If you thought that brushing and flossing daily only benefits those pearly whites then think again. Keeping an eye on your dental and oral health also helps other parts of your body stay fighting fit. Here’s how.
According to a study conducted at the College of Dentistry at the University of Florida, oral bacteria from poor dental hygiene may be linked to brain tissue degeneration similar to the kind found in Alzheimer’s patients.
Experts continue to debate the link between heart health and gum disease. While there are plausible reasons to suggest that gum disease is a risk factor for coronary artery disease, more research is needed in this area.
A study published in Cancer Epidemiology, Biomarkers & Prevention suggests that gum disease may increase the risk of head and neck cancer.
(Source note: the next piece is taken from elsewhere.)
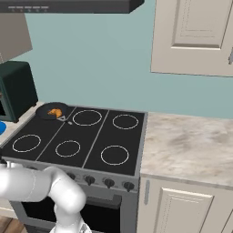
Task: Pick the croissant and place it on the pan. Then turn on the stove to warm the croissant.
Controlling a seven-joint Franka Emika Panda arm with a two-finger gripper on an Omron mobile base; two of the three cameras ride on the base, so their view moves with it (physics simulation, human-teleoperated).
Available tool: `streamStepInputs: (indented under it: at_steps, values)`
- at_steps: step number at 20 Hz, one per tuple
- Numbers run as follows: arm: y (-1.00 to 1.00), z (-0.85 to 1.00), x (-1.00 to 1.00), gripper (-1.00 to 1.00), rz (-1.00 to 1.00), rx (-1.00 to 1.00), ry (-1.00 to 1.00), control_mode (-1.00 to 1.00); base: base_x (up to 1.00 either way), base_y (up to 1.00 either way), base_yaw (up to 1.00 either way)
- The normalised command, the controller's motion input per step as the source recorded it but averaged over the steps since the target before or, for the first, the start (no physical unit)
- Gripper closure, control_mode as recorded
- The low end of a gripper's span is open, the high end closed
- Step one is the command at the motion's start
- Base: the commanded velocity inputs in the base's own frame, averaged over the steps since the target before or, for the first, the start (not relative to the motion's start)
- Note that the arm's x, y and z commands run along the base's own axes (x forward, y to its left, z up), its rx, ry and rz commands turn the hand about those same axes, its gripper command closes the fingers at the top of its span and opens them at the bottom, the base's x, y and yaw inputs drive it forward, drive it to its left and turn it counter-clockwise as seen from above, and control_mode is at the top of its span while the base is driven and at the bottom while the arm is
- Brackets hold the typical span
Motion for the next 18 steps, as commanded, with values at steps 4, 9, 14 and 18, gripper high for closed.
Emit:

The research found that patients with head and neck cancers are more likely to have chronic periodontitis, an advanced gum disease that results in loss of bone and soft tissue around the teeth.
Pregnant women with periodontal disease have an higher risk of delivering pre-term or low-birth-weight babies, according to research conducted by the American Academy of Periodontology (AAP) and the European Federation of Periodontology (EFP).
Research conducted for the European Congress of Rheumatology found an association between tooth loss and gum disease and rheumatoid arthritis. The researchers found that the more teeth were lost, the greater the risk of rheumatoid arthritis.
Researchers at Imperial College London found that gum disease is linked to a higher risk of developing lung, kidney, pancreatic and blood cancers. According to their research, people with a history of gum disease have a 14% higher risk of cancer than those with no history of gum disease.